Всё, что движется. Прогулки по беспокойной Вселенной от космических орбит до квантовых полей - Алексей Михайлович Семихатов
Шрифт:
Интервал:
Закладка:
Дискретное и непрерывное. Уединение и вдохновение. В 1925 г. идеи, видимо, витали в воздухе, но как бы то ни было, ключевое уравнение квантовой механики сформулировал Шрёдингер вскоре после Рождества того года, отправившись в самый восточный швейцарский кантон Граубюнден, чтобы немного расслабиться. Он провел рождественские каникулы, захватившие первую неделю января следующего года, на хорошо знакомой ему вилле «Д-р Хервиг» в горнолыжном местечке Ароза. С этого начался период его беспрецедентно плодотворной научной активности: он придумал квантовую механику («волновую механику», как он сам ее называл) на основе найденного им уравнения, в течение нескольких месяцев решил с его помощью ряд задач, а также, неожиданно для всех, установил взаимосвязь своей теории с «другой» квантовой механикой.

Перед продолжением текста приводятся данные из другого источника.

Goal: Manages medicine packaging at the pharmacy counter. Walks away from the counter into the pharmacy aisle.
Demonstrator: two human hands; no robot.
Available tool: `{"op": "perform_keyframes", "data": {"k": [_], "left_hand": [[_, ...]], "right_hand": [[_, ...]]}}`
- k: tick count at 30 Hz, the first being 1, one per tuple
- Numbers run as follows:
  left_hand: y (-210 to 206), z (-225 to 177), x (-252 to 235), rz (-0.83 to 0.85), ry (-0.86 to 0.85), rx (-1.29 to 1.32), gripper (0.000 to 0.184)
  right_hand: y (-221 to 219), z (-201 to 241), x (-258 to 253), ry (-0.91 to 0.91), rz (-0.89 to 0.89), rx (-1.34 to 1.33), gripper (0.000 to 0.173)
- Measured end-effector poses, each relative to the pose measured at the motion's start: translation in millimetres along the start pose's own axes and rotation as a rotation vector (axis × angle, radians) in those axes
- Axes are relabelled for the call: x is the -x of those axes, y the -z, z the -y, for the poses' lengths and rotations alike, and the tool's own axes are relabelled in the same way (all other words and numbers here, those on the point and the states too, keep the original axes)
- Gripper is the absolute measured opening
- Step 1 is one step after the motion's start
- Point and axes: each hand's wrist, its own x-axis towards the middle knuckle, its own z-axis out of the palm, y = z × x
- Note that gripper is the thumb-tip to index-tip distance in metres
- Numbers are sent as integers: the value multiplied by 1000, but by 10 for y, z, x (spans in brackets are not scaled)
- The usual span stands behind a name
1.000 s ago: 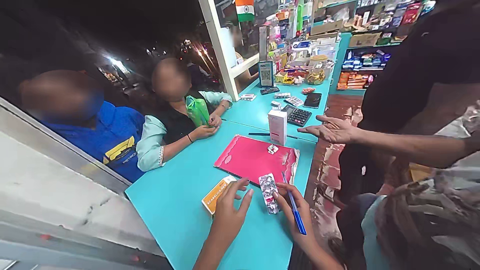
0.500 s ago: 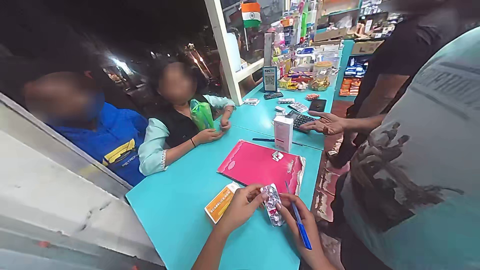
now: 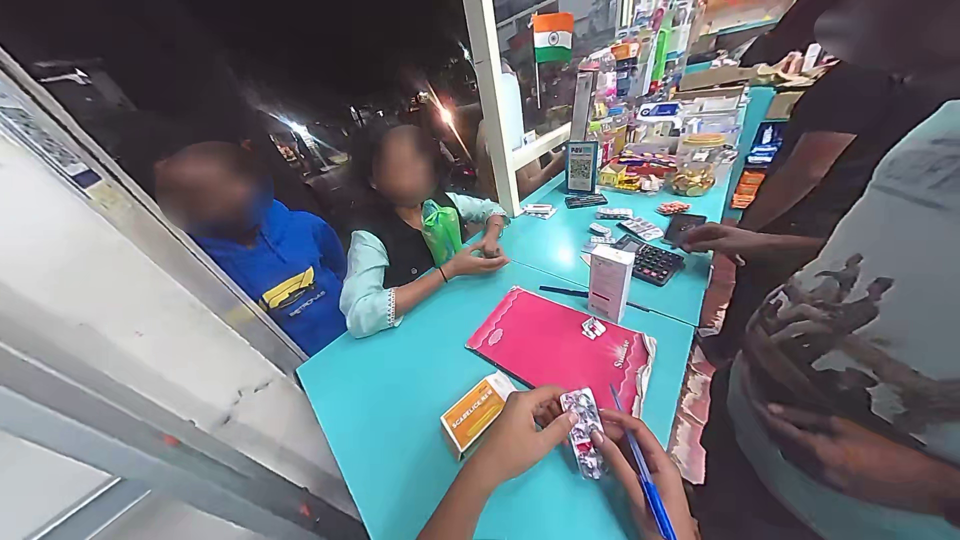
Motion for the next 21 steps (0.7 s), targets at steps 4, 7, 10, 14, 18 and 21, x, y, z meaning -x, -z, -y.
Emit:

Первая полноценная версия квантовой механики («матричная механика») была создана за полгода до творческого взлета Шрёдингера и не содержала никакой волновой функции. В первой половине июня 1925 г. Гайзенберг понял, как описывать происходящее в атоме, оперируя только тем, что извлекается из экспериментов, и подавляя в себе желание наделять электроны какими-либо привычными свойствами. Главным экспериментальным фактом была дискретность – дискретность энергий, про которую еще с 1913 г. было понятно, что именно она должна отвечать за наблюдаемые спектральные линии. Гайзенберг смог правильно угадать, что в условиях этой дискретности играет роль координаты, а что – количества движения. Для каждой из этих величин ему понадобились бесконечные наборы чисел, порождаемые по определенным правилам и организованные в огромные (тоже бесконечные) таблицы. Правила обращения с числами, расположенными в таблицах, и определили то, что стали называть матричной механикой; это и была первая «настоящая» квантовая механика. Дискретность там совершенно очевидна: строки и столбцы таблиц нумеруются целыми числами, этим архетипом дискретности.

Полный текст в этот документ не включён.